The Spanish Hour (L’Heure Espagnole)

Setting: Torquemada’s clock shop

It is the clock maker Torquemada’s day to leave his shop so he can regulate the municipal clocks, and it is also the day his wife Concepción hopes to entertain a lover while the husband is away. Unfortunately, it is also the day that Ramiro, a muleteer, visits the clock shop to have his watch repaired. Torquemada asks Ramiro to wait in the shop for him as he goes off to his duties. This presents a problem for Concepción, who worries that the presence of this customer will ruin her rendezvous with the poet Gonzalve. How to distract him? She decides to ask Ramiro to take one of the heavy grandfather clocks in the shop up to her room. He does so just at Gonzalve appears.

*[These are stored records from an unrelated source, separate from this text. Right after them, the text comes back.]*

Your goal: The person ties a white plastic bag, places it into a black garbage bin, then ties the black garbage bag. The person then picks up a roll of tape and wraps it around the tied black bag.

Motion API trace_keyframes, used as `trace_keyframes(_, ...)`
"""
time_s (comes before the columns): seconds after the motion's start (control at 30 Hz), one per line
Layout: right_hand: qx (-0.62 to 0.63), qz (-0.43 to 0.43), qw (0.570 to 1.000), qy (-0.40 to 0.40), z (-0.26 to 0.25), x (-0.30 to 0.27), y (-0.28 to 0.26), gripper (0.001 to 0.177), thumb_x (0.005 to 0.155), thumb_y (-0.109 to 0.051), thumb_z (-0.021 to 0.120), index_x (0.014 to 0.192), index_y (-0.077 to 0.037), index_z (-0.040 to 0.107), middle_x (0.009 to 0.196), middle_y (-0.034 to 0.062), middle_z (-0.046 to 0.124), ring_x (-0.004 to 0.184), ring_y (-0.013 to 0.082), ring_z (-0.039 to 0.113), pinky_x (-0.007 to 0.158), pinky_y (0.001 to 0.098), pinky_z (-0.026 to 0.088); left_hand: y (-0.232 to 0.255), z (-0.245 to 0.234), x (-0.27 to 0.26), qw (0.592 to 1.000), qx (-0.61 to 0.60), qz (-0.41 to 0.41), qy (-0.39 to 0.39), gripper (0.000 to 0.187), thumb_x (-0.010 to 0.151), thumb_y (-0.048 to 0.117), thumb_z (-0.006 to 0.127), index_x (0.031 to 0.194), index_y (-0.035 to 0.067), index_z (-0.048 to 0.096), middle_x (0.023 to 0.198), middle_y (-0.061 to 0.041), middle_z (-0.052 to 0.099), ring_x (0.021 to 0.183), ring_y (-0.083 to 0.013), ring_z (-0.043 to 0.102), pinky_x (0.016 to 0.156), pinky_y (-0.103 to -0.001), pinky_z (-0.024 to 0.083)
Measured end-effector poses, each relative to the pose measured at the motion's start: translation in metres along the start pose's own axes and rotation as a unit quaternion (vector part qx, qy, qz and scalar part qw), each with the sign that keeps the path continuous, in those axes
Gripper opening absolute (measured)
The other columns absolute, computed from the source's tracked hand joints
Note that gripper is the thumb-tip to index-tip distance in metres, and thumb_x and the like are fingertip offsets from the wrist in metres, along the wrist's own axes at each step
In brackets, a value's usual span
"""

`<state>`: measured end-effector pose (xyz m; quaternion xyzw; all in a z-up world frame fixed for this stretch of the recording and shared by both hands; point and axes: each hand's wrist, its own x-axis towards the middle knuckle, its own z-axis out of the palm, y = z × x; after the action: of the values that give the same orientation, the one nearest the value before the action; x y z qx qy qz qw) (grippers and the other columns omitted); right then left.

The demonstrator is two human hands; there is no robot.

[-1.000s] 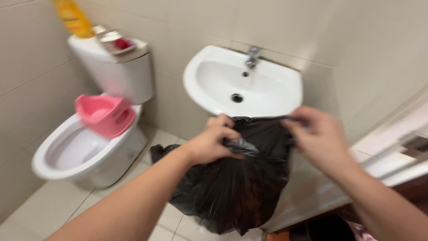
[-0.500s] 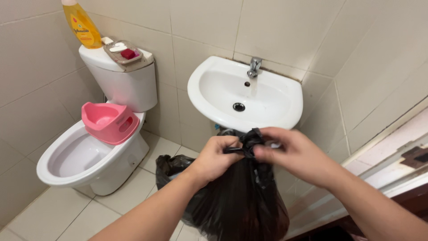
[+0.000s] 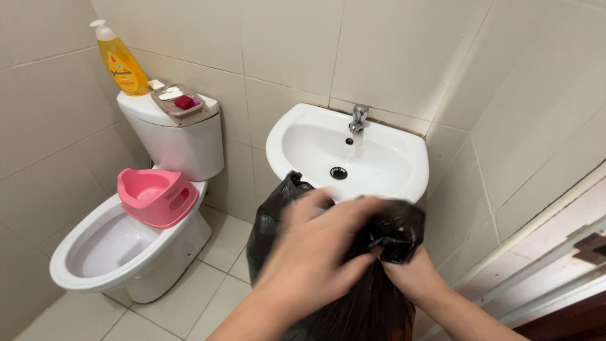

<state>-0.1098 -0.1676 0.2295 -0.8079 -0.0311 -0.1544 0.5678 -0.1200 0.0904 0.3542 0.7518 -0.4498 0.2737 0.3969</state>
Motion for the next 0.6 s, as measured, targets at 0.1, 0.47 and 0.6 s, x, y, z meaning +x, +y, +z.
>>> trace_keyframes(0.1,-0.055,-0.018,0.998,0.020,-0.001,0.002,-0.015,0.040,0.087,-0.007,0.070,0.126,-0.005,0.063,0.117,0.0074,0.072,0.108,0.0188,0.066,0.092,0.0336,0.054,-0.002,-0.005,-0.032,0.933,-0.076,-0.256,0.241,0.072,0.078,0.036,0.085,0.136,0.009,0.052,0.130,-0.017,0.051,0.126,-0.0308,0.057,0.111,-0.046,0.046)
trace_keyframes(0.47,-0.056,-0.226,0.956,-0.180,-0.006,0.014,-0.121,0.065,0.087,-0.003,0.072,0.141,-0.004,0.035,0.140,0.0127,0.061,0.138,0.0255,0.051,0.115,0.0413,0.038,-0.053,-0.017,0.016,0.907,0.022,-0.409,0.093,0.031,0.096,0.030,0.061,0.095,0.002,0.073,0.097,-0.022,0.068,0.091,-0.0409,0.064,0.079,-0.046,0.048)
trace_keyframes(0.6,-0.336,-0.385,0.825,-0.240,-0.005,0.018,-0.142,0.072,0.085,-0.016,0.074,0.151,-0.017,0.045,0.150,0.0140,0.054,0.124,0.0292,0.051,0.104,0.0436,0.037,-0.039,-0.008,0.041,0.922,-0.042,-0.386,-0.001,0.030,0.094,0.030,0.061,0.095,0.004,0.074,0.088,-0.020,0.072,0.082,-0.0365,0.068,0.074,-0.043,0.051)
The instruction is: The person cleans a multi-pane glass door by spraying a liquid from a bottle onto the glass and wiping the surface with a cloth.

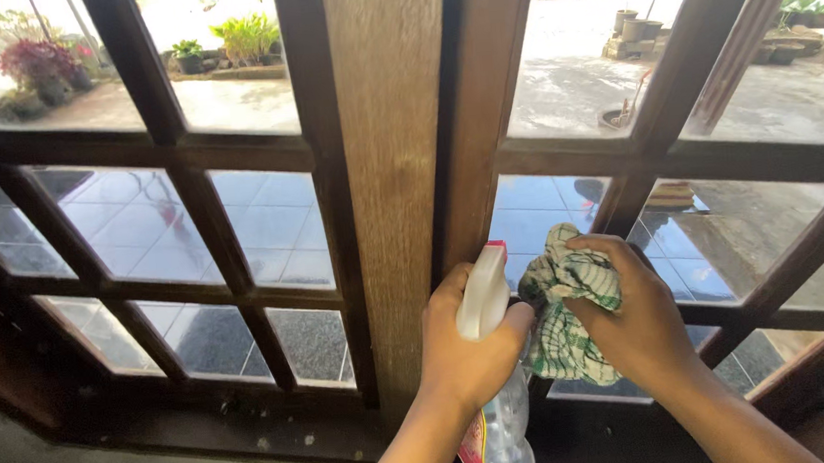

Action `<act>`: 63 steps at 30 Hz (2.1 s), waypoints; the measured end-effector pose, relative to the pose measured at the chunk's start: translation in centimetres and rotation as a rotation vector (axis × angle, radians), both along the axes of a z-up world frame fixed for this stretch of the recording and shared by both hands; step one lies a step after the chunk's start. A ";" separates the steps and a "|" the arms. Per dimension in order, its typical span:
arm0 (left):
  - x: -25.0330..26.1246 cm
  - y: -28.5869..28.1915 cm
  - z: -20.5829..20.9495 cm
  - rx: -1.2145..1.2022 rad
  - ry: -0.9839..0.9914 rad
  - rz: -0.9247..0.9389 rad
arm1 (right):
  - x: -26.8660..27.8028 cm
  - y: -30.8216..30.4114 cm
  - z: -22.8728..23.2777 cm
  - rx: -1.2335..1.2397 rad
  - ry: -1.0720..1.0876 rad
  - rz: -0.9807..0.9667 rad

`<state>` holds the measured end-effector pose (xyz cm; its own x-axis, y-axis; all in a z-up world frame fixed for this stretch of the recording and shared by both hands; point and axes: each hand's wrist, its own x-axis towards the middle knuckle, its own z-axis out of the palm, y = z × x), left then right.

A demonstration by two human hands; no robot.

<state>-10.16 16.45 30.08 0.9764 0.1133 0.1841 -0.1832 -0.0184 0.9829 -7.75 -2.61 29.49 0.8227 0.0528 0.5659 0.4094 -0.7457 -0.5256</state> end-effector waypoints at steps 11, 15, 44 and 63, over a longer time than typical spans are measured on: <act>5.3 -4.3 1.6 0.012 0.051 -0.002 | 3.8 -2.8 0.9 0.117 0.032 -0.062; 7.8 -6.4 1.4 0.013 0.050 0.030 | 5.9 -4.6 0.6 0.119 -0.043 0.008; 12.2 -5.9 -2.1 0.055 0.067 -0.072 | 9.6 -6.4 -3.7 0.228 0.000 -0.042; 12.9 -2.9 -2.4 0.153 0.066 -0.041 | 11.1 -2.2 -5.7 0.156 -0.373 -0.192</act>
<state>2.77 13.54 27.71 0.9901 0.0485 0.1315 -0.1221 -0.1630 0.9790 3.40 -4.78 23.78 0.5474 -0.1903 0.8149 0.4542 -0.7503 -0.4804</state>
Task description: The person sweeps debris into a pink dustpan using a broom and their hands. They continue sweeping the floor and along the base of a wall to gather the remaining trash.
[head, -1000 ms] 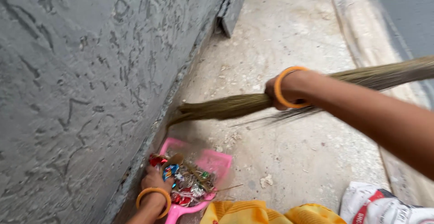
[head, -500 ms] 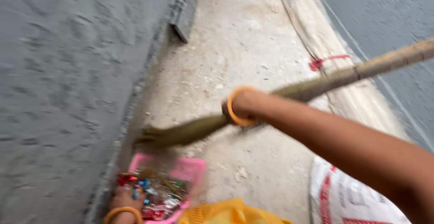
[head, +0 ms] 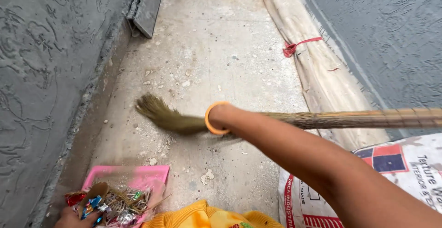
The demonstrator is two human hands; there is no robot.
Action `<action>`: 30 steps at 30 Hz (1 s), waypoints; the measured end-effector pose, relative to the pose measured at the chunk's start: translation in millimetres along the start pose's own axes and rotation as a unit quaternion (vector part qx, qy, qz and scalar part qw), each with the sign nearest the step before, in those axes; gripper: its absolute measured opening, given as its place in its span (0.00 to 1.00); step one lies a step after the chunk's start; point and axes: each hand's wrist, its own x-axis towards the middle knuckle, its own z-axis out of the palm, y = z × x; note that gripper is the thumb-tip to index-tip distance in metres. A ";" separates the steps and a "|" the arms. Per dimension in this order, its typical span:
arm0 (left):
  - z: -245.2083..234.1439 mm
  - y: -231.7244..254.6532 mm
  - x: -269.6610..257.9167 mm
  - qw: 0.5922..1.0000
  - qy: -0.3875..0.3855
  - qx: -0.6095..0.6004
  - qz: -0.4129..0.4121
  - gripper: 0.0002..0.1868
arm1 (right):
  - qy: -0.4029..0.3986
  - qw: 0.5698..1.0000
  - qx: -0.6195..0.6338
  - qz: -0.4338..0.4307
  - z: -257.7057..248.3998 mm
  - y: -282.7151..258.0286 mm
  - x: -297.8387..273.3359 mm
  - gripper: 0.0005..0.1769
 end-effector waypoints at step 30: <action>-124.5 108.3 -167.8 1.000 -0.009 0.021 0.012 0.41 | 0.009 0.998 0.016 -0.066 -56.4 -39.7 -16.6 0.18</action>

But Gonzalve seems to be more distracted by creating poems than in making love to Concepción. As Ramiro returns, she decides to hide Gonzalve in another clock, with the idea that perhaps Ramiro would carry that clock up to her room.

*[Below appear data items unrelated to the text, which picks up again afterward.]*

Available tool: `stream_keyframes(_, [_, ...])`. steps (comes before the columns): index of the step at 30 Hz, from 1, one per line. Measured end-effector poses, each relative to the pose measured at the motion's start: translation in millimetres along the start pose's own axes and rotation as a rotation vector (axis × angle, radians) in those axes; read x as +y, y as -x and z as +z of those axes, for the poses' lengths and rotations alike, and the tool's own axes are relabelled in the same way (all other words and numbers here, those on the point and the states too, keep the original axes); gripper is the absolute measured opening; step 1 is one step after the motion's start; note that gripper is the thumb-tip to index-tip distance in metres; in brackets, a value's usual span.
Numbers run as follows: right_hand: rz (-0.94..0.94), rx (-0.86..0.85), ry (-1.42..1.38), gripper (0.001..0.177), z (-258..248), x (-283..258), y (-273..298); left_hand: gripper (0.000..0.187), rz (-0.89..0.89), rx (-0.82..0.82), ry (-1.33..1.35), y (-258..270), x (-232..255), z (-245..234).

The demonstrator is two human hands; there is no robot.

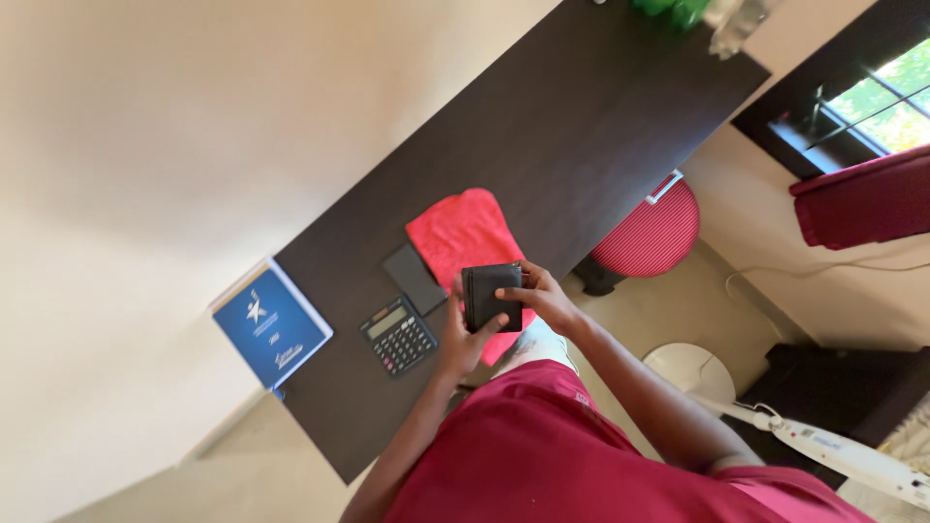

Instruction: The person cleans a dark wooden desk using a red cloth. They move various items including a book, calculator, wallet, and bottles to wipe the surface underneath, then return the items to their original positions.

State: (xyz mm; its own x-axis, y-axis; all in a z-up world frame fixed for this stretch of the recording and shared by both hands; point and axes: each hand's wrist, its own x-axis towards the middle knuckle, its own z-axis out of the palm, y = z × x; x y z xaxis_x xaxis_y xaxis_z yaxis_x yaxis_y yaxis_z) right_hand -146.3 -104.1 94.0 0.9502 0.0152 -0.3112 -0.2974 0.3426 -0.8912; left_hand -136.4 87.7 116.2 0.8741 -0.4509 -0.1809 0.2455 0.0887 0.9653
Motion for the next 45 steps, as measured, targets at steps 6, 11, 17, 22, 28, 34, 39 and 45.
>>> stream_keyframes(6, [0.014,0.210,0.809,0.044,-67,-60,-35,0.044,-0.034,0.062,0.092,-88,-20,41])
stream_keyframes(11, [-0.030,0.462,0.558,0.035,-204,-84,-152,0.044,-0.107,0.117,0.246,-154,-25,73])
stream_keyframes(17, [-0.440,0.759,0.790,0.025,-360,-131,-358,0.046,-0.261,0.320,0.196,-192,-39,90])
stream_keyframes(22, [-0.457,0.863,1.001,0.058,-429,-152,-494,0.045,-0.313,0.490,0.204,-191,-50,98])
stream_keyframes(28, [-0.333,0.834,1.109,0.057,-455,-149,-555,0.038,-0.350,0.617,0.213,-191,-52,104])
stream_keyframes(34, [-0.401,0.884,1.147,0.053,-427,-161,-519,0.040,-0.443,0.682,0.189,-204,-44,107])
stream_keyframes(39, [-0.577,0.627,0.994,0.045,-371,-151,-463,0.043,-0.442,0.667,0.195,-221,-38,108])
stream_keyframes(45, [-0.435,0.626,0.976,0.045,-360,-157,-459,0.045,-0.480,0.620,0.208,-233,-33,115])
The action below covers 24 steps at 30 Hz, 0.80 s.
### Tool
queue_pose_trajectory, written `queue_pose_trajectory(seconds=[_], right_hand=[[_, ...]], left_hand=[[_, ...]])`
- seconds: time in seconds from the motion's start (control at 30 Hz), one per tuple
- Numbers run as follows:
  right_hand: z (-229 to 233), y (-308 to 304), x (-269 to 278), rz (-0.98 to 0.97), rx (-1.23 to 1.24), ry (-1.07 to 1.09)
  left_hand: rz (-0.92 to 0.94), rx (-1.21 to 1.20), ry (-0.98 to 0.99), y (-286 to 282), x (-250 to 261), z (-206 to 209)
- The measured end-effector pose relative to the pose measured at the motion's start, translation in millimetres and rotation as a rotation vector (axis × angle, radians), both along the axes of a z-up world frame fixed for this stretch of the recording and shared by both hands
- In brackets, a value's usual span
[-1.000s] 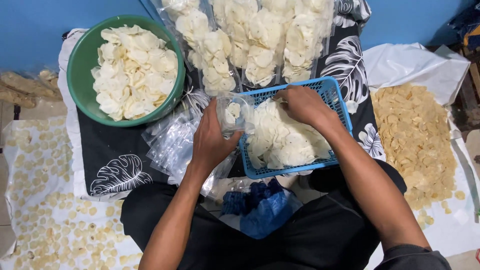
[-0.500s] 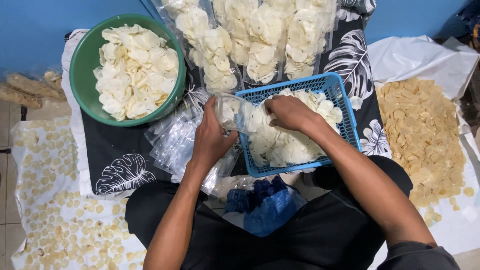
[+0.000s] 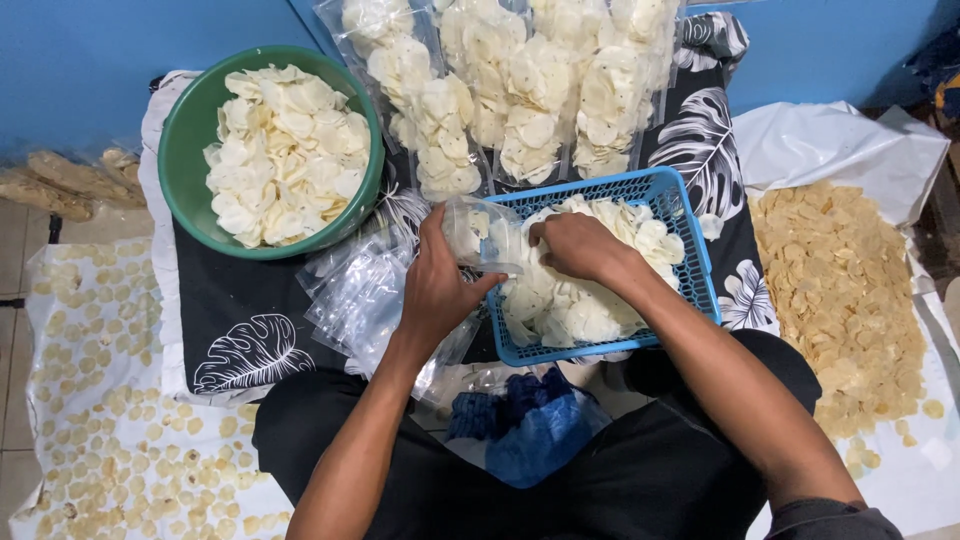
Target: Packing chips into small plastic bags using hands and a small plastic cup as a scoop
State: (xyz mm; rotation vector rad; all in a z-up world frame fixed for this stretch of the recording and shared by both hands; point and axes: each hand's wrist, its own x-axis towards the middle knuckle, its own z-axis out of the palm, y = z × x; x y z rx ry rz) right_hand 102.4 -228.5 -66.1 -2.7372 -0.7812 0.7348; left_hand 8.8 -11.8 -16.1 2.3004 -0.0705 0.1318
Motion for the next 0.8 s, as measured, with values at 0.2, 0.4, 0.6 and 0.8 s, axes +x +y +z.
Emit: queue_pose_trajectory(seconds=[0.2, 0.4, 0.6, 0.8], right_hand=[[18.4, 0.5, -3.8, -0.02, 0.019, -0.012], [27.0, -6.0, -6.5, -0.039, 0.019, 0.005], [92.8, -6.4, -18.9, -0.151, 0.217, -0.025], [103.7, -12.3, -28.4, -0.403, 0.879, -0.261]], left_hand=[[0.049, 0.071, -0.054, -5.7, -0.2, 0.1], [0.057, 0.007, 0.009, -0.7, -0.2, -5.9], [0.055, -0.024, 0.018, -0.4, 1.1, -9.8], [0.051, -0.024, 0.003, -1.5, -0.5, -9.0]])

Now things get complicated when another suitor, the financier Don Iñigo Gomez, arrives, also wanting to take advantage of the time that the husband is away. He too will need to be hidden from the others, but where? After a lot of clock moving, Concepción still has not had her desired “Spanish Hour” with a lover. She must find a way to solve that dilemma, and she does, just before her husband returns. The opera ends with all characters joining in the presentation of a moral that was inspired by Boccaccio, the first part of which is: “among all lovers, it is only the effective one who counts.” We can’t tell you any more than that.

Gianni Schicchi

Setting: Buoso Donati’s home, Florence, Italy, 1920s

The story begins just as the wealthy Buoso Donati is about to die. It is rumored that old Buoso has willed all of his money to the Church in repentance for his sinful life. After a brief period of feigned grief, his relatives conduct a feverish search for the will. They soon discover that there is much truth to this loathsome rumor. So, in an effort to extract what they consider to be their lost legacy from the clutches of the clergy, the family must resort to some sort of deceit. But what is to be done?

Rinuccio, the young nephew of Buoso, tells the Donati family that there is only one man in all of Florence who is clever and cunning enough to help the greedy relatives gain an inheritance: the ever-resourceful (but lower-class) Gianni Schicchi (who also happens to be the father of Rinuccio’s fiancée Lauretta). Rinuccio arranges to have Schicchi and Lauretta brought to them.

Against his better judgment (as he sees the greed of the Donati relatives), Schicchi hatches a plot. The relatives explain that no one outside of the immediate family knows Buoso is dead, nor has any outsider, as yet, discovered the real contents of the will. Schicchi then calls on a notary to take the last will and testament of the “dying” Buoso Donati and all will be right again. But not without a price!